Neben dem Conference-League-Finalisten Feyenoord ist die Eintracht der einzige Klub, der in den drei Europapokal-Wettbewerben 2021/22 noch ohne Niederlage dasteht. Als dritter Verein erreichte die SGE das Europa-League-Finale ohne eine einzige Niederlage. Nur der Chelsea FC 2019 und Villarreal CF 2021 gelang dies ebenfalls, beide gewannen dann auch den Titel.

Eine so lange Serie ohne Niederlage innerhalb einer Saison wie aktuell – zwölf Spiele – hatten die Frankfurter im Europapokal noch nie zuvor.

Sollten die Rangers das Finale gegen die Hessen für sich entscheiden, wären sie die erste Mannschaft in der Geschichte des UEFA-Pokals und der UEFA Europa League, die in einer Saison – ohne Gruppenphase – drei Mannschaften aus einem Land ausgeschalten hat. Zuvor behielten sie in den Playoffs gegen Dortmund und im Halbfinale gegen Leipzig jeweils die Oberhand.

Eintracht Frankfurts Trainer Oliver Glasner könnte der erste Österreicher überhaupt werden, der eine Mannschaft zum Sieg in der Europa League führt.

Wiedersehen

Kristijan Jakic und Borna Barisic spielen gemeinsam in der kroatischen Nationalmannschaft.

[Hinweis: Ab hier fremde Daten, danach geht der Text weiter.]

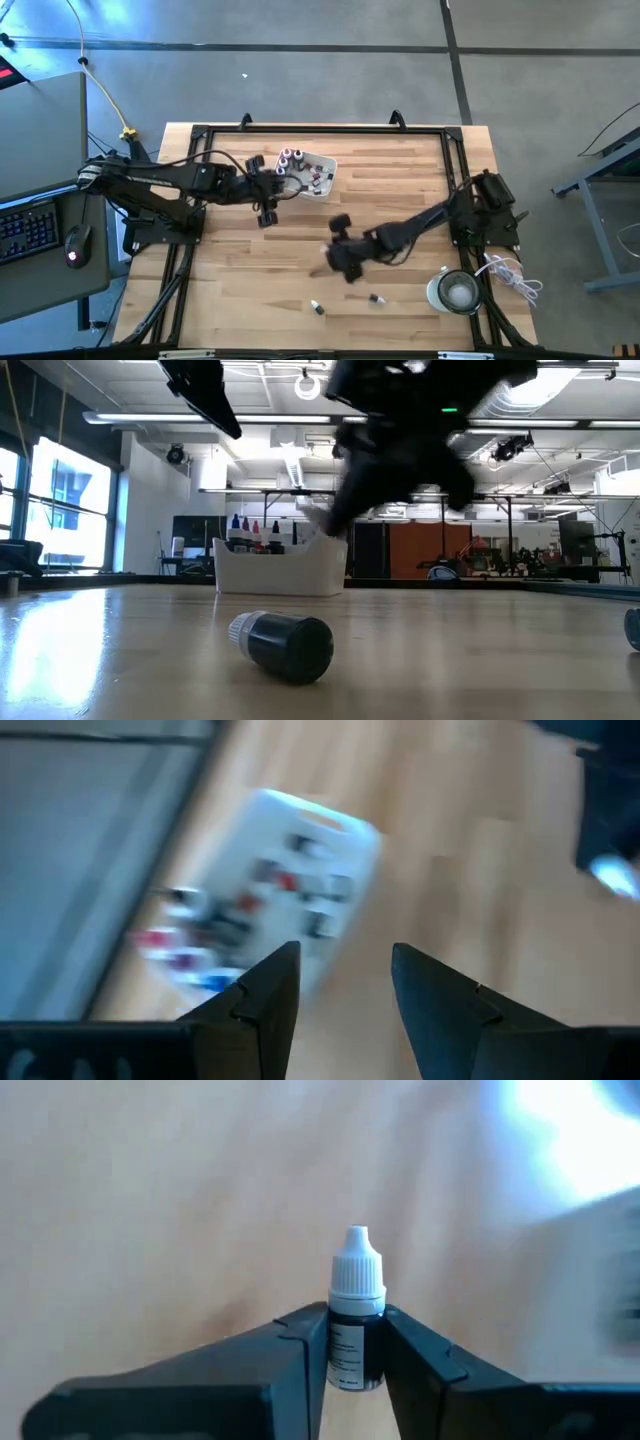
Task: Pick & Place food coloring
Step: Put the small red food coloring bottle into the white bin
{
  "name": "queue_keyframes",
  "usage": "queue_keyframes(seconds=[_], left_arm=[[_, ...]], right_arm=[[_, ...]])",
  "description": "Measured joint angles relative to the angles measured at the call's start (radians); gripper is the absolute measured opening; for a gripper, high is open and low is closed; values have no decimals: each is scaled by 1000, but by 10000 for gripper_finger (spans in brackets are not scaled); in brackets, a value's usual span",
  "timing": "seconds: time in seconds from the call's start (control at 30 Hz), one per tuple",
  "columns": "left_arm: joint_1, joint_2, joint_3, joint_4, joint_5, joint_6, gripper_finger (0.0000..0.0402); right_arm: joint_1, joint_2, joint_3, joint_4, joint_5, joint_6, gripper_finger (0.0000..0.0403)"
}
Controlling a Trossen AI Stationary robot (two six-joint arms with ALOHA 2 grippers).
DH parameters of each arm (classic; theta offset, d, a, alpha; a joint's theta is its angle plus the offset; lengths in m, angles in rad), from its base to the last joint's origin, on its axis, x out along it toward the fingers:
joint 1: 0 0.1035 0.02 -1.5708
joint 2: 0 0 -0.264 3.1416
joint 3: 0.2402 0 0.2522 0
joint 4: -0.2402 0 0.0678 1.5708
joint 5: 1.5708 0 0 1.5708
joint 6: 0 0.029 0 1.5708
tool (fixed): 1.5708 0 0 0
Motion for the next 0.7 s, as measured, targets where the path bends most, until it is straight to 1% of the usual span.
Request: queue_keyframes(seconds=[0.07, 0.13, 0.2, 0.27, 0.4, 0.47, 0.6, 0.7], left_arm=[[0, 0, 11, -3, -99, 17, 156], [0, 0, 21, -4, -171, 32, 156], [0, 0, 28, -7, -221, 36, 156], [0, 0, 31, -14, -257, 39, 156], [0, 0, 31, -17, -312, 60, 156], [0, 0, 32, -25, -325, 60, 156], [0, 3, 33, -40, -322, 57, 156], [0, 3, 33, -41, -318, 54, 156]], right_arm=[[-56, -2, 0, 144, 103, -41, 76], [-119, -2, 0, 289, 208, -45, 76], [-192, -3, 0, 391, 230, -37, 77], [-268, -4, 1, 426, 163, -44, 81], [-410, 22, 1, 382, -43, 13, 82], [-458, 36, 0, 364, -98, 39, 81], [-504, 36, 0, 334, -150, 19, 84], [-520, 36, 0, 325, -101, 12, 99]])
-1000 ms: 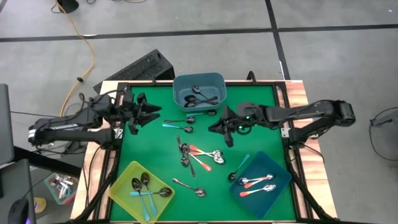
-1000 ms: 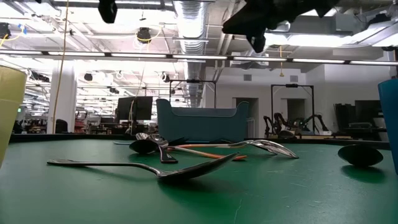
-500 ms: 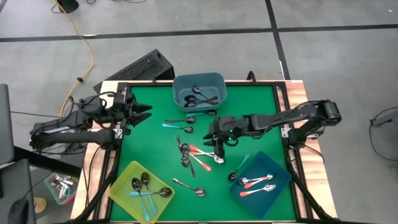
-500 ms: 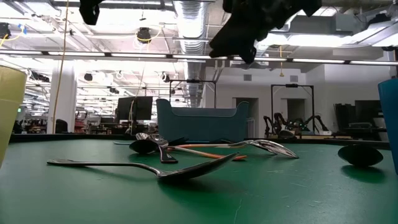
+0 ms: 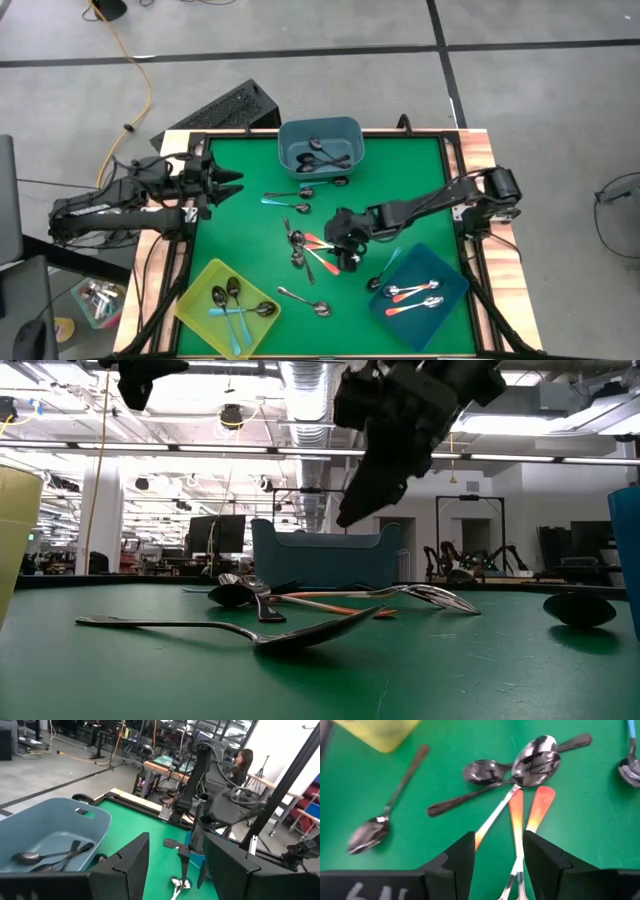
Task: Sort silverware by color (type)
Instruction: Put the orange spoon into the blue bin
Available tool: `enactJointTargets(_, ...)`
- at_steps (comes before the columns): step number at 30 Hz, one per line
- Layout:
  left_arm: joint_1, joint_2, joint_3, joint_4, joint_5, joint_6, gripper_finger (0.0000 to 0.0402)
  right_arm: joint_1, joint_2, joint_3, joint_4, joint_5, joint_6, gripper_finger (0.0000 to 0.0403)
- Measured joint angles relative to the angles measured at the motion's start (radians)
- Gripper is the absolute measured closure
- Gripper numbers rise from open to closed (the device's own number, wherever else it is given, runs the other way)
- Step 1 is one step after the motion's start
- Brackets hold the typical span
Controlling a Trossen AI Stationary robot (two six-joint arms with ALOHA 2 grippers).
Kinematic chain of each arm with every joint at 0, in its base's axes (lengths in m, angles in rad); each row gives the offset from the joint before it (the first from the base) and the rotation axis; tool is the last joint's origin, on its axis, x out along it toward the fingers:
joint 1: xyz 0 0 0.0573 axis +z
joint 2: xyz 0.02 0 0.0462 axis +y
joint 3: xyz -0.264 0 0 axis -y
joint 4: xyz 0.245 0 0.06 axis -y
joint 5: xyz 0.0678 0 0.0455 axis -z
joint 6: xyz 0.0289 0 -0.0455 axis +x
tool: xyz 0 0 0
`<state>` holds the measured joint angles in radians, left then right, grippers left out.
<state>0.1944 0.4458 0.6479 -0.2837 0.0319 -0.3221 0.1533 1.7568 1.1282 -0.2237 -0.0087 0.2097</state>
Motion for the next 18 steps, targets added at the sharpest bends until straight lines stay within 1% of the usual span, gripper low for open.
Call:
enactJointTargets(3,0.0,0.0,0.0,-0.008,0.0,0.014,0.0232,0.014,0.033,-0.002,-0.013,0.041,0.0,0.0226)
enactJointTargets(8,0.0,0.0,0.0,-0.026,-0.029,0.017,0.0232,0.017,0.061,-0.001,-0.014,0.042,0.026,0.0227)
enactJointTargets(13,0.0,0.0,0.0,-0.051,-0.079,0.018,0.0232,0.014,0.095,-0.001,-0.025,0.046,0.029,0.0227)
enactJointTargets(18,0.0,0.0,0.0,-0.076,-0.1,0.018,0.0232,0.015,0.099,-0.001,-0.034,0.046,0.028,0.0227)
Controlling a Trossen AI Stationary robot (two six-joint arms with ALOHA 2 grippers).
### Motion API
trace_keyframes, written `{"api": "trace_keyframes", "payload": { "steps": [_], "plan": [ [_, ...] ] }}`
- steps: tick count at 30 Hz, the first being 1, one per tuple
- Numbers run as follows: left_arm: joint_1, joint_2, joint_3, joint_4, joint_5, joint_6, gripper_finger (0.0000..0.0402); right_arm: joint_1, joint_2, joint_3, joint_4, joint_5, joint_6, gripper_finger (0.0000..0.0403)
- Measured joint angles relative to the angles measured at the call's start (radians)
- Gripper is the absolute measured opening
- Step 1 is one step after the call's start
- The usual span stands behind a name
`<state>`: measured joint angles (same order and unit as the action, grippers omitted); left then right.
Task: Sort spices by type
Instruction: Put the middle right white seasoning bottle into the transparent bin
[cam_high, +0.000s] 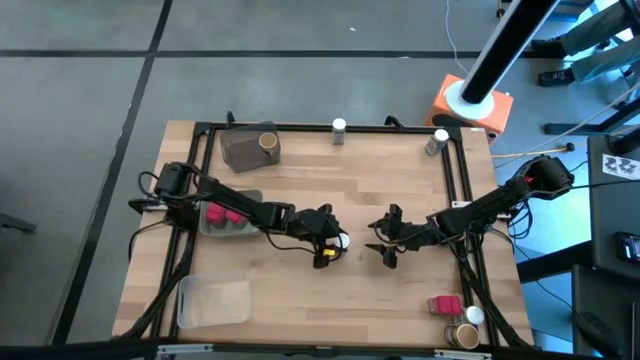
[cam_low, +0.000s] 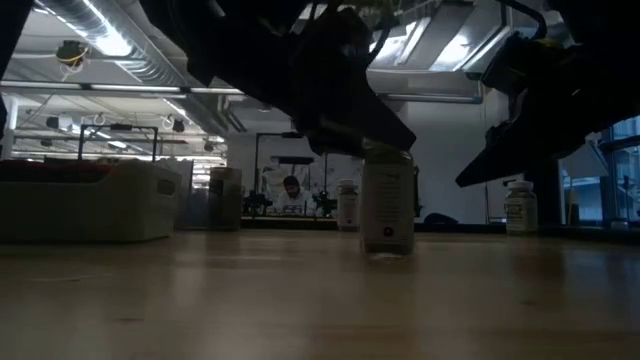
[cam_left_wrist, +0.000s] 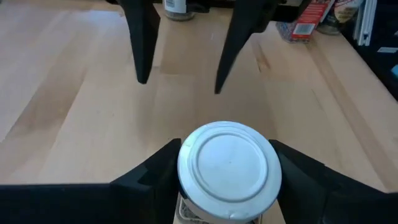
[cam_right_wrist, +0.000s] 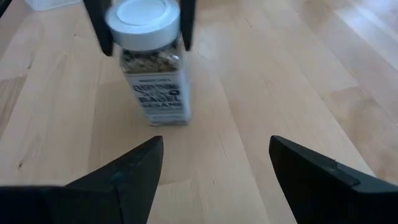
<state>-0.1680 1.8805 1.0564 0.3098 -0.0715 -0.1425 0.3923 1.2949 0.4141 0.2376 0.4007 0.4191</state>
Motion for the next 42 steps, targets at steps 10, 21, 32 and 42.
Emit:
{"api": "trace_keyframes", "payload": {
  "steps": [10,21,32,42],
  "plan": [
    [-0.121,-0.140,-0.001,-0.158,-0.120,-0.076,0.0193,0.000,0.000,0.000,0.000,0.010,0.003,0.0293],
    [-0.297,-0.344,0.000,-0.386,-0.353,-0.247,0.0195,0.000,0.000,0.000,0.000,0.036,0.022,0.0293],
    [-0.469,-0.522,0.000,-0.700,-0.445,-0.498,0.0196,0.000,0.000,0.000,-0.001,0.087,0.022,0.0293],
    [-0.596,-0.636,0.000,-0.939,-0.436,-0.722,0.0195,0.000,0.000,0.000,-0.001,0.095,0.022,0.0293]
  ]
}}
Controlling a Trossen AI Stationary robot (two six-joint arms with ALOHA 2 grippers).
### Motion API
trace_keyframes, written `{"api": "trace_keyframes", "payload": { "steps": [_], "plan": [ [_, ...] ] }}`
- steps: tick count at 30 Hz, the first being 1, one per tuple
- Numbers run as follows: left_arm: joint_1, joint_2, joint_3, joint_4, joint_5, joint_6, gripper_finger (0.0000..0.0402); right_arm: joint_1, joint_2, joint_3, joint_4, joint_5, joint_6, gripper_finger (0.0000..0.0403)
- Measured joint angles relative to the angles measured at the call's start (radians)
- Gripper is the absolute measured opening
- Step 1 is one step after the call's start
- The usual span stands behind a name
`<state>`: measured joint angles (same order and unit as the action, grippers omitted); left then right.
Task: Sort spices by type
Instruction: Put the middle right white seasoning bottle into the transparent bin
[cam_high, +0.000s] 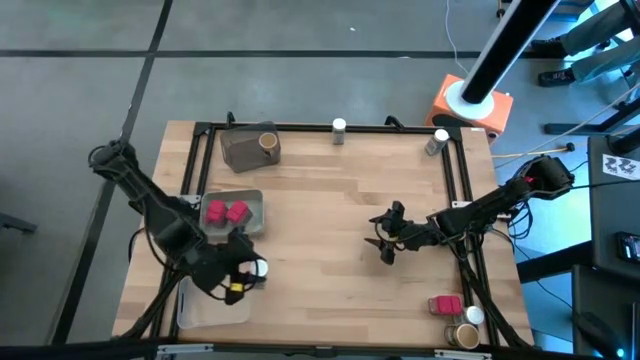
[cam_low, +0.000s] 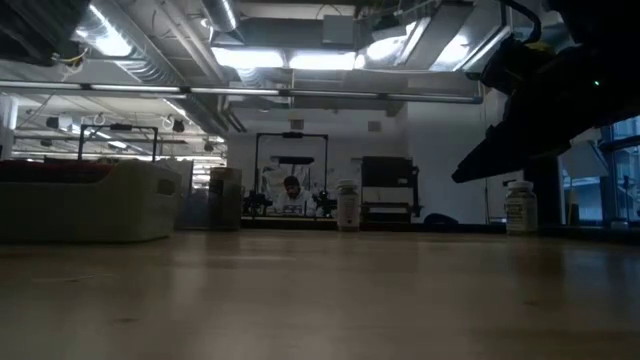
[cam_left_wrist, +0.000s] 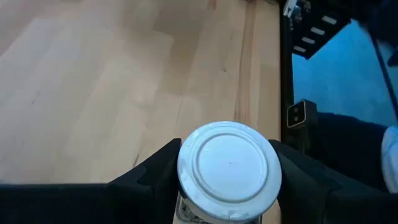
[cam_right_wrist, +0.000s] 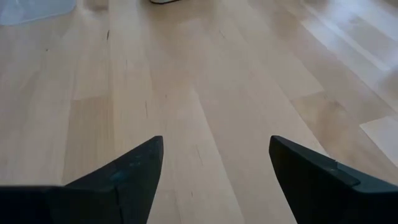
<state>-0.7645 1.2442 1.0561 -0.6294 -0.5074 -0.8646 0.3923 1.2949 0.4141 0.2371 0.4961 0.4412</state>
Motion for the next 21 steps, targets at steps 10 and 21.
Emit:
{"api": "trace_keyframes", "payload": {
  "steps": [10,21],
  "plan": [
    [-0.162,-0.058,0.000,-0.128,-0.003,-0.275,0.0195,0.000,0.000,0.000,0.001,0.019,0.007,0.0293],
    [-0.318,0.010,-0.047,-0.252,0.001,-0.630,0.0196,0.000,0.000,0.000,0.002,0.036,0.007,0.0293]
  ]
}}
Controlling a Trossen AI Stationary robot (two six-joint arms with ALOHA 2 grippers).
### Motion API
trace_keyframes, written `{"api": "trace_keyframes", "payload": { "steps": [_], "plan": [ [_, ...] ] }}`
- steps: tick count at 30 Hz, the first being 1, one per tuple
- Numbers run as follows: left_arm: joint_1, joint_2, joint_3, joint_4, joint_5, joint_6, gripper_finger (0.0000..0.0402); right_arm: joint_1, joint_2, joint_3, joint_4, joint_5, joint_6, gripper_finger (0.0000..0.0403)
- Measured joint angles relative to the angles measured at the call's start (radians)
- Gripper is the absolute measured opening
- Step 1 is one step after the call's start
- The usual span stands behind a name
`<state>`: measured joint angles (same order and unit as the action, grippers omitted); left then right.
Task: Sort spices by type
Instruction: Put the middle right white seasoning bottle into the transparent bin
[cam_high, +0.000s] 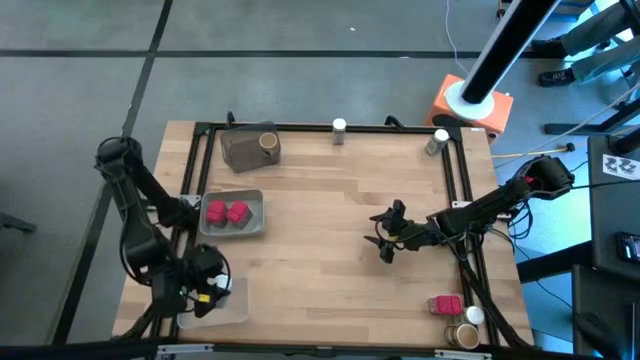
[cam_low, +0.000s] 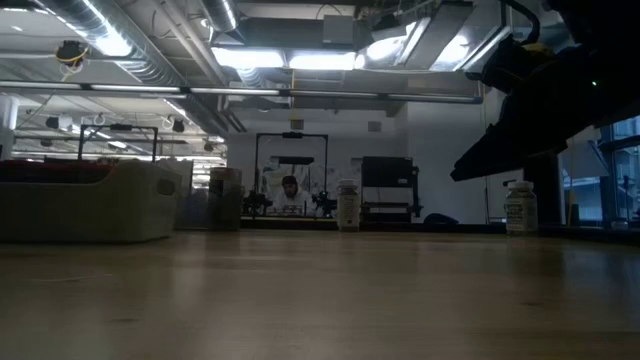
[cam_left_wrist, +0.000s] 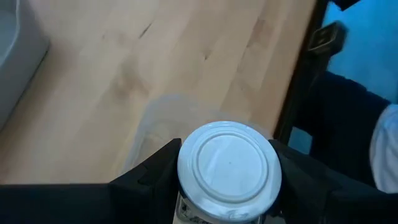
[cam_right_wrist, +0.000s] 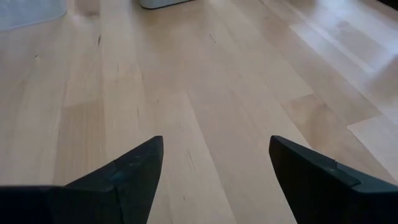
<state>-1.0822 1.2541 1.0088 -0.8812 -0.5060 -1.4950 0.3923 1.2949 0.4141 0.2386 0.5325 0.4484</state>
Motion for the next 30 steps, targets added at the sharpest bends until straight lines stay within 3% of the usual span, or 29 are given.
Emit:
{"api": "trace_keyframes", "payload": {
  "steps": [10,17,22,30],
  "plan": [
    [-0.075,0.090,-0.058,0.007,-0.012,-0.016,0.0196,0.000,0.000,0.000,0.000,0.025,0.000,0.0293],
    [-0.191,0.114,-0.058,-0.015,-0.144,-0.085,0.0195,0.000,0.000,0.000,-0.001,0.048,0.000,0.0293],
    [-0.266,0.147,-0.058,-0.104,-0.164,-0.177,0.0196,0.000,0.000,0.000,-0.001,0.053,0.000,0.0293],
    [-0.324,0.203,-0.069,-0.114,-0.287,-0.204,0.0197,0.000,0.000,0.000,-0.001,0.067,0.017,0.0293]
  ]
}}
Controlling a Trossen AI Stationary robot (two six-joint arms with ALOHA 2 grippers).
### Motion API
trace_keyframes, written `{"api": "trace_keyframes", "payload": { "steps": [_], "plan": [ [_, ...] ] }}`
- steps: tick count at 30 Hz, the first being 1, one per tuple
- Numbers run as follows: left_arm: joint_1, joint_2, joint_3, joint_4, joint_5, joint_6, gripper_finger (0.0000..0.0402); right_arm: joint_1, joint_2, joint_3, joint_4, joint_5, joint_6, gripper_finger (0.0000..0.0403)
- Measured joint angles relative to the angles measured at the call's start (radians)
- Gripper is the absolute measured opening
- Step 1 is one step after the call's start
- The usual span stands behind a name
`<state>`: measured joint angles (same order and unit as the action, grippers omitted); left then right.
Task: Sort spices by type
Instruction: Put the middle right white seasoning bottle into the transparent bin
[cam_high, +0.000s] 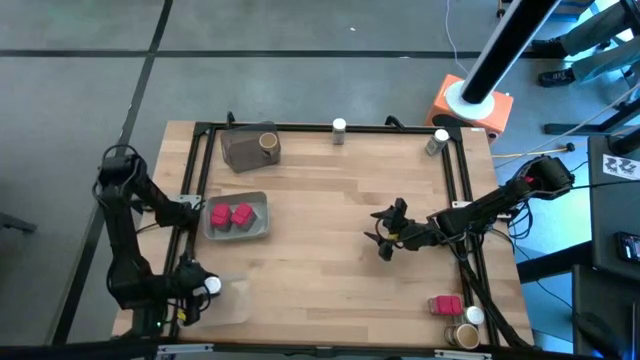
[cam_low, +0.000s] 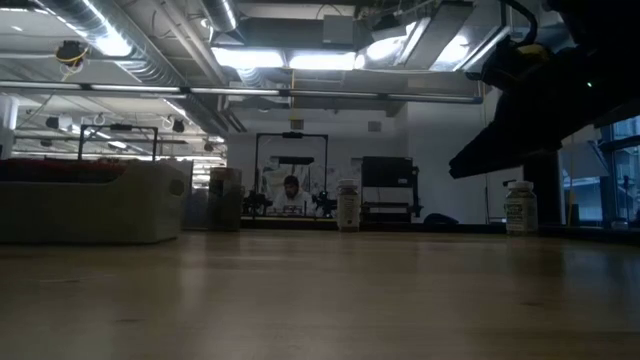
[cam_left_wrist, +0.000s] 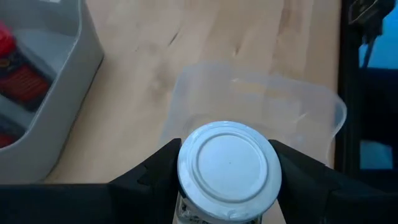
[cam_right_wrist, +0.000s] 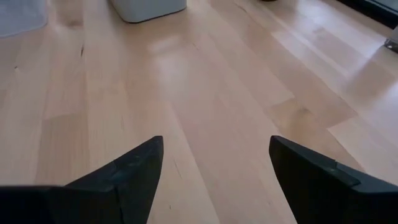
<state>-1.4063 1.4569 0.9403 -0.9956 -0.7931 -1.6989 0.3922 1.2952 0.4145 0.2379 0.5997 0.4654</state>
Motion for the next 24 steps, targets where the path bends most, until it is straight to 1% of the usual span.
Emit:
{"api": "trace_keyframes", "payload": {
  "steps": [6,14,18,21,24],
  "plan": [
    [-0.001,0.015,-0.059,0.080,0.010,0.029,0.0198,-0.001,0.000,0.000,0.000,0.021,0.010,0.0293],
    [0.000,0.015,-0.062,0.082,0.035,0.029,0.0199,0.000,0.000,0.000,0.000,0.029,0.013,0.0293],
    [0.002,0.015,-0.063,0.086,0.055,0.016,0.0214,0.000,0.000,0.000,0.000,0.029,0.013,0.0293],
    [0.006,0.017,-0.068,0.085,0.120,-0.005,0.0228,0.000,0.000,0.000,-0.001,0.029,0.011,0.0293],
    [0.015,0.013,-0.068,0.083,0.136,0.004,0.0237,0.000,0.000,0.000,-0.001,0.029,0.009,0.0293]
  ]
}}
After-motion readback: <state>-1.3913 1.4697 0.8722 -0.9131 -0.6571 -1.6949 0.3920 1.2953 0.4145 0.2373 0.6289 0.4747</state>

Schlüsselduell: Filip Kostic gegen James Tavernier

Auch wenn beide Finalisten dafür bekannt sind, eher auf das Team als auf einzelne Stars zu bauen, ragt doch auf beiden Seiten je ein Feldspieler in der internationalen Berichterstattung besonders heraus: Filip Kostic bei der Eintracht und James Tavernier bei den Rangers. Im Finale treffen der Linksfuß aus Serbien und der Rechtsfuß aus England nun im direkten Duell aufeinander. Mit sieben Toren – vier davon vom Elfmeterpunkt – ist der Rangers-Kapitän in dieser Saison der beste Torschütze im Wettbewerb. Bemerkenswert: Alle seine Tore erzielte der etatmäßige Außenverteidiger in der K.-o.-Phase, darunter unter anderem zwei gegen Braga im Viertelfinale und den Führungstreffer gegen Leipzig im Halbfinalrückspiel. Der Engländer hat nicht nur wegen seiner Tore einen wesentlichen Anteil am Erfolg der Schotten, sondern hat im Wettbewerb auch mit Abstand die meisten Ballaktionen (1087).

Kostic kommt mit 789 auf die Drittmeisten. Beide sind in dieser Spielzeit als die Flankengeber schlechthin bekannt. Der Serbe schlug im laufenden Wettbewerb mit großem Abstand die meisten Flanken (147). Tavernier folgt mit 90 auf Rang zwei. Ein intensives Duell zweier Spieler also, die für beide Mannschaften einen hohen Wert besitzen und das Pendel in die eine oder andere Richtung ausschlagen lassen könnte.